1.09
WE'RE f***ING BACK
BITCHIES
Dzisiaj po nocy w pracy wstałem o 13:30. Obecnie siedzę na drugiej nocce (mam dwie pod rząd). Czasu mało ale myślę że dałem radę.
Dieta
Nowym systemem jem 4 posiłki dziennie rozłożone wg schematu:
Śniadanie (przedtreningowy) 33g B + 38g W + 22g T
Potreningowy 75g B + 126g W + 22g T
Obiad 33g B + 38g W + 22g T
Kolacja 33g B + 50g W + 22g T
Dzisiaj kolacja w postaci WPC + banan + reszta orzechów + oliwa bo na prawdę było mało czasu między nockami. No a trening przecież musi być
Znalazłem fajnego batonika, ma 173 kcal i w węglach "tylko" 1/3 jest cukrem...a nie blisko 100% tak jak w wielu innych. Są w nim płatki owsiane, jakieś suszone owoce, chyba orzeczy...jutro wczytam się dokładniej w etykietę. Żadnych wolfów. Około 1 litr coli zero.
Trening
Tu także rewolucja :P Zacząłem dziś FBW i baaardzo mi spasował. Jest o wiele ciekawiej i dynamiczniej niż split.
- 5 min bieg na bieżni
- 4x podciąganie na drążku z przeciwwagą (10x45kg, 9x40kg, 7x40kg, 5x35kg)
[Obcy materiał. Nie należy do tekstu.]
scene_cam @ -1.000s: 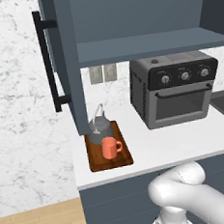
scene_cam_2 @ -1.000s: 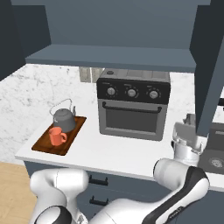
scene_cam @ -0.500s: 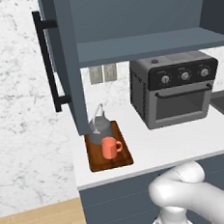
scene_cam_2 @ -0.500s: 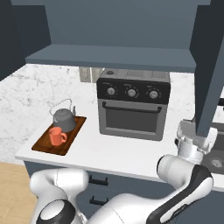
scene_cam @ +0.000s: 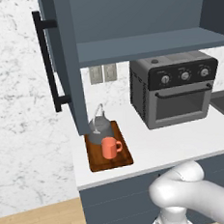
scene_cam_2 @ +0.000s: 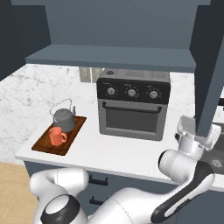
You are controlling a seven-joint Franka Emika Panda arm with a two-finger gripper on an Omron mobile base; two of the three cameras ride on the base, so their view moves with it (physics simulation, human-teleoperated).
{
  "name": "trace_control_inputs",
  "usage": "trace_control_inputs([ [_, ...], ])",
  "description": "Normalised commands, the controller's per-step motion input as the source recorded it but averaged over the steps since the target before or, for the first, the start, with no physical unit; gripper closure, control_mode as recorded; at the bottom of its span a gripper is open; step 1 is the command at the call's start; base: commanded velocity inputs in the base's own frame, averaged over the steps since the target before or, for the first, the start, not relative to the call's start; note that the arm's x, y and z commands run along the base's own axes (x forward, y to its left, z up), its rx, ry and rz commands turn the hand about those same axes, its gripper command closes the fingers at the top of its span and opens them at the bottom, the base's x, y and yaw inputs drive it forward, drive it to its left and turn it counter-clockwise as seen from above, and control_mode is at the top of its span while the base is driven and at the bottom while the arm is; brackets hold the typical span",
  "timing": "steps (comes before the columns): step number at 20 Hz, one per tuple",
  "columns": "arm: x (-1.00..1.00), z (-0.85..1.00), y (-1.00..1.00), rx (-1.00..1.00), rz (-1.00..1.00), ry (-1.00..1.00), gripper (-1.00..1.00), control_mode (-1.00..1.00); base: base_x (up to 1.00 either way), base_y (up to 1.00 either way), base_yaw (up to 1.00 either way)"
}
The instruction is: Pick the kettle from the counter and place it on the tray. Then pick the mug from the cabinet and place it on the tray. Then close the cabinet doors.
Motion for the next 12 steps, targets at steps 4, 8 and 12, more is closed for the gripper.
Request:
trace_control_inputs([
  [4, 0.19, 0.05, -0.04, 0.18, 0.13, -0.26, 1.00, -1.00, 0.00, 0.00, 0.00],
  [8, 0.19, 0.00, 0.00, 0.17, 0.12, -0.30, 1.00, -1.00, 0.00, 0.00, 0.00],
  [12, 0.01, 0.17, -0.02, 0.11, 0.03, -0.12, 1.00, -1.00, 0.00, 0.00, 0.00],
])
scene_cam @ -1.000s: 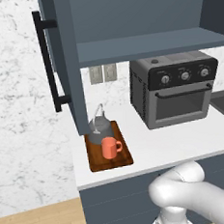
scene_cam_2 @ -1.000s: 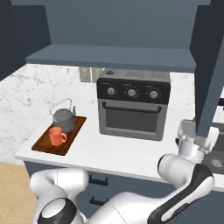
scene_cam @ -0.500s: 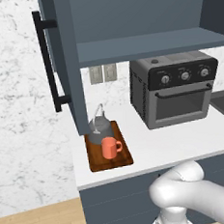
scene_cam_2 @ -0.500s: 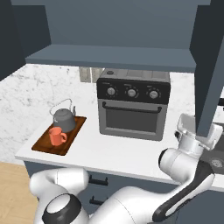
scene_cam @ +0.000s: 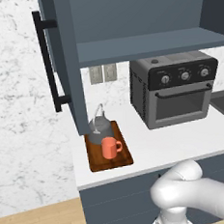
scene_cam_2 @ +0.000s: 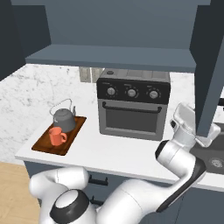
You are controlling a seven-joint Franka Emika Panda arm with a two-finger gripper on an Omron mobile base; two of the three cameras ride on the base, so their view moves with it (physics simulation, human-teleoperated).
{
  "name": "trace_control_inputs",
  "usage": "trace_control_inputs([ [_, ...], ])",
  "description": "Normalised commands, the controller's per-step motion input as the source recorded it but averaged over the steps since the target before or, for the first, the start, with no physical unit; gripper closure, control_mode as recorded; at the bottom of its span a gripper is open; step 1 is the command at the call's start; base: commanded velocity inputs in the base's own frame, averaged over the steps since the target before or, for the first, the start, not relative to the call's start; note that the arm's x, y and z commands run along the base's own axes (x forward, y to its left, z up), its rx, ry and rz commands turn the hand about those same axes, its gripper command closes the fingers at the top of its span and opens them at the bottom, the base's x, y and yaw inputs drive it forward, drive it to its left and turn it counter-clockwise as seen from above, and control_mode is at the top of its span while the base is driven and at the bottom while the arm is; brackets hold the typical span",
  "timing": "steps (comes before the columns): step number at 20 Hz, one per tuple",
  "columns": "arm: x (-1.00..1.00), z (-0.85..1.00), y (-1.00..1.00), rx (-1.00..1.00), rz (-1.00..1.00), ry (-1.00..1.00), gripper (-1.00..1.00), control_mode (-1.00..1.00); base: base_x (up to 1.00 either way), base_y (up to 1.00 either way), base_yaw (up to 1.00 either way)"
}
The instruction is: Pick the kettle from the counter and place it on the tray. Then pick the mug from the cabinet and place it on the tray. Then close the cabinet doors.
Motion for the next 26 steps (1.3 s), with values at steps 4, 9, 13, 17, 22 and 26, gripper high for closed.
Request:
trace_control_inputs([
  [4, 0.00, 0.43, -0.06, 0.02, -0.01, 0.01, 1.00, -1.00, 0.00, 0.00, 0.00],
  [9, 0.00, 0.31, -0.03, 0.00, -0.09, 0.06, 1.00, -1.00, 0.00, 0.00, 0.00],
  [13, -0.20, 0.08, 0.00, -0.10, -0.16, 0.00, 1.00, -1.00, 0.00, 0.00, 0.00],
  [17, -0.09, 0.31, 0.00, -0.09, -0.19, 0.05, 1.00, -1.00, 0.00, 0.00, 0.00],
  [22, -0.10, 0.21, 0.12, -0.15, -0.21, 0.05, 1.00, -1.00, 0.00, 0.00, 0.00],
  [26, -0.13, 0.21, 0.24, -0.16, -0.17, 0.00, 1.00, -1.00, 0.00, 0.00, 0.00],
])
- 4x MC jeszcze na suwnicy (12x20kg, 12x30kg, 10x40kg, 10x50kg)
- 4x
wyciskanie sztangielek na ławce skośnej (12x12kg, 10x14kg, 8x16kg, 6x18 kg)
- 4x wiosłowanie sztangielką z opartym kolanem o ławeczkę (12x12 kg, 10x14kg, 8x16kg, 6x18kg)
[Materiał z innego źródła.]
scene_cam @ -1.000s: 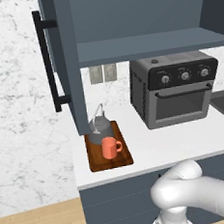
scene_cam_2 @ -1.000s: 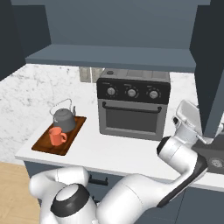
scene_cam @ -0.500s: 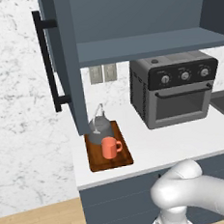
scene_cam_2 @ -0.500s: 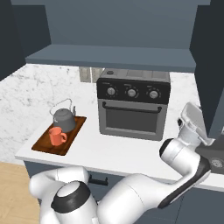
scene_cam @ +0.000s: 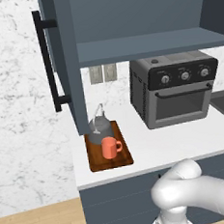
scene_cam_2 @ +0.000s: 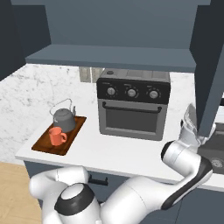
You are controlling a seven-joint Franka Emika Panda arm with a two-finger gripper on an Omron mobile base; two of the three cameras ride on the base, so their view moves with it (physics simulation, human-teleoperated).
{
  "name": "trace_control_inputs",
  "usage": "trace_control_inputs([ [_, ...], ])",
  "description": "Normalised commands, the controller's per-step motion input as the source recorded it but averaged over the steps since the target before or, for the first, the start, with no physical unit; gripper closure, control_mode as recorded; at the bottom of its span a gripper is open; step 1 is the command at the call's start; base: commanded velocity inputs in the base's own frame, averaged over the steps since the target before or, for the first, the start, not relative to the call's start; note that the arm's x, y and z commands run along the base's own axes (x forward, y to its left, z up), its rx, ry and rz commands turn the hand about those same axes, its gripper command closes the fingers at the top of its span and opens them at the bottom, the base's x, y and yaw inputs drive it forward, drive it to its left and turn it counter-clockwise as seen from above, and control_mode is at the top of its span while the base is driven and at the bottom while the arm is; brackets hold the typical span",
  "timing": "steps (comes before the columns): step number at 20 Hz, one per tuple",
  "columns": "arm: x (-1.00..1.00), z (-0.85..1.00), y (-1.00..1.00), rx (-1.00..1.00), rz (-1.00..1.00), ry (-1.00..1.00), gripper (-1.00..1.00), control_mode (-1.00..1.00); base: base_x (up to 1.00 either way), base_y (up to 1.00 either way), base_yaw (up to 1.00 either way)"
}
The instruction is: Pick the kettle from the counter and place it on the tray. Then pick the mug from the cabinet and place it on the tray. Then close the cabinet doors.
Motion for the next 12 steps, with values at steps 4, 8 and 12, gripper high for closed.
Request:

- 3x uginanie sztangielek na biceps + 3x francuskie wyciskanie sztangielki stojąc. Łączyłem serie na te dwie partie.
Cóż...takimi ciężarami ćwiczę - tylko MC było dla mnie za lekko.
MC będzie naprzemiennie z przysiadem ze sztangą. Dodatkowo w miarę sił dołożę tam podrzut sztangielki...myślałem też o jakimś wyciskaniu sztangi stojąc - na bary.